So to do that pre-java 15 you would remove the final from your class and write the subclass.
public class Airport {
private List<String> peopleBooked;
public Airport() {
this.peopleBooked = new ArrayList<>();
}
public void bookPerson(String name) {
this.peopleBooked.add(name);
}
public void bookPeople(String... names) {
for (String name : names) {
this.bookPerson(name);
}
}
public int peopleBooked() {
return this.peopleBooked.size();
}
}
public final class PrintingAirport extends Airport {
#Override
public void bookPerson(String name) {
System.out.println(name);
super.bookPerson(name);
}
}
At which point we run into one of the most basic issues with inheritance - there are tons of ways to "break encapsulation". Because the bookPeople method in Airport happens to call this.bookPerson internally, our PrintingAirport class works as designed, because its new bookPerson method will end up being called once for every person.

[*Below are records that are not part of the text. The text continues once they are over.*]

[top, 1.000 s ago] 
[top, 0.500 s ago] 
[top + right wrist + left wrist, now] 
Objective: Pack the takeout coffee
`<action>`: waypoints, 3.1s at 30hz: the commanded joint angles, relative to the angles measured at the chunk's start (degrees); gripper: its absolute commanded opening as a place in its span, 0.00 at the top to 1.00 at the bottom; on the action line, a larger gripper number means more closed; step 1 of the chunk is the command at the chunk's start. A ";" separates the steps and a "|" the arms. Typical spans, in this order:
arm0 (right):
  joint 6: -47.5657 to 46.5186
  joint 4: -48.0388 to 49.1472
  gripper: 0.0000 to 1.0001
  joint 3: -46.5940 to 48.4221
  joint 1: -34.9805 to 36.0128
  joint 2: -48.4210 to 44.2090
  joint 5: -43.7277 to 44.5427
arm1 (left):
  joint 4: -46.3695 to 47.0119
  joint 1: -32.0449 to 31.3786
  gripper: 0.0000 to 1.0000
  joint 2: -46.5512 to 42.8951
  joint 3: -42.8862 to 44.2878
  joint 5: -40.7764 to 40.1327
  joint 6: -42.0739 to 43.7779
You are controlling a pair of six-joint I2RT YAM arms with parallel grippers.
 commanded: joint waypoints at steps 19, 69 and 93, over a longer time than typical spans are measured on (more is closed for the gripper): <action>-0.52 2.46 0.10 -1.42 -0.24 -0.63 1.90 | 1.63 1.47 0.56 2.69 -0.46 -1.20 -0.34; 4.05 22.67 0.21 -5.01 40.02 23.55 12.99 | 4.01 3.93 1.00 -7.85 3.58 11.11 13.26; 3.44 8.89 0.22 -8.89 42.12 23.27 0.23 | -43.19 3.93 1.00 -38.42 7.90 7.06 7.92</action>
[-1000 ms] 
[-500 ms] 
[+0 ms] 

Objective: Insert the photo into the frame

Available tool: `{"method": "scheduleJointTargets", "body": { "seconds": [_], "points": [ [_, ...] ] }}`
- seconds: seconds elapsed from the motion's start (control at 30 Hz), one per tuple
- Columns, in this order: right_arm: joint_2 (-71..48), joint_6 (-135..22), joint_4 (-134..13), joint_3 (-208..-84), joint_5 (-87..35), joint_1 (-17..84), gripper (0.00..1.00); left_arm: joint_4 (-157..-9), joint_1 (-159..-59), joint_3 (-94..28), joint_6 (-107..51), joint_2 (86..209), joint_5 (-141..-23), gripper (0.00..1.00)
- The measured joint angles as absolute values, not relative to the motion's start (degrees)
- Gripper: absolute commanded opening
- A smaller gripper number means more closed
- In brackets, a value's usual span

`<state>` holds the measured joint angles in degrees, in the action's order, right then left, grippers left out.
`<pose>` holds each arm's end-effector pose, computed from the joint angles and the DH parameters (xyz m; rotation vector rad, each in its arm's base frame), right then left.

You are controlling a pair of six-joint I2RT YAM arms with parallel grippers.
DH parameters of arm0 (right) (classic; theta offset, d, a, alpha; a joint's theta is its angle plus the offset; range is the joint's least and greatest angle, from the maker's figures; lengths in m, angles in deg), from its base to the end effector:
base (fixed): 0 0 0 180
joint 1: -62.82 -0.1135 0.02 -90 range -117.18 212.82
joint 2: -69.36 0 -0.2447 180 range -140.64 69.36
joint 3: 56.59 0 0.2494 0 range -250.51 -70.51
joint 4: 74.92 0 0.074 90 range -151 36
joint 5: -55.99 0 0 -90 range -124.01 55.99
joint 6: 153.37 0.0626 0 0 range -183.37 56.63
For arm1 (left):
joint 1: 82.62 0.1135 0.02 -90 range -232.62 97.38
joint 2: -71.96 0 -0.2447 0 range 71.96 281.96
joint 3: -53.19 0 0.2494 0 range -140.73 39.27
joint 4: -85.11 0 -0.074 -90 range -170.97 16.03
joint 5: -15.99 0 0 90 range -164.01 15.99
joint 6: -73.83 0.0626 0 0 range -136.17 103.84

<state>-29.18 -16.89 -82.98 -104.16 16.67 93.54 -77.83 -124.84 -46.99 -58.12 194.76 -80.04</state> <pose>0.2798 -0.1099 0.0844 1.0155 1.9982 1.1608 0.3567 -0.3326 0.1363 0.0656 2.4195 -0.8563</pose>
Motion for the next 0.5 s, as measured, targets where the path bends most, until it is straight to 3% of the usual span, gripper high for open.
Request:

But if the Airport class were changed to this,
public class Airport {
private List<String> peopleBooked;
public Airport() {
this.peopleBooked = new ArrayList<>();
}
public void bookPerson(String name) {
this.peopleBooked.add(name);
}
public void bookPeople(String... names) {
for (String name : names) {
this.peopleBooked.add(name);
}
}
public int peopleBooked() {
return this.peopleBooked.size();
}
}
then the PrintingAirport subclass won't behave correctly unless it also overrided bookPeople. Make the reverse change and it won't behave correctly unless it didn't override bookPeople.
This isn't the end of the world or anything, its just something that needs to be considered and documented - "how do you extend this class and what are you allowed to override", but when you have a public class open to extension anyone can extend it.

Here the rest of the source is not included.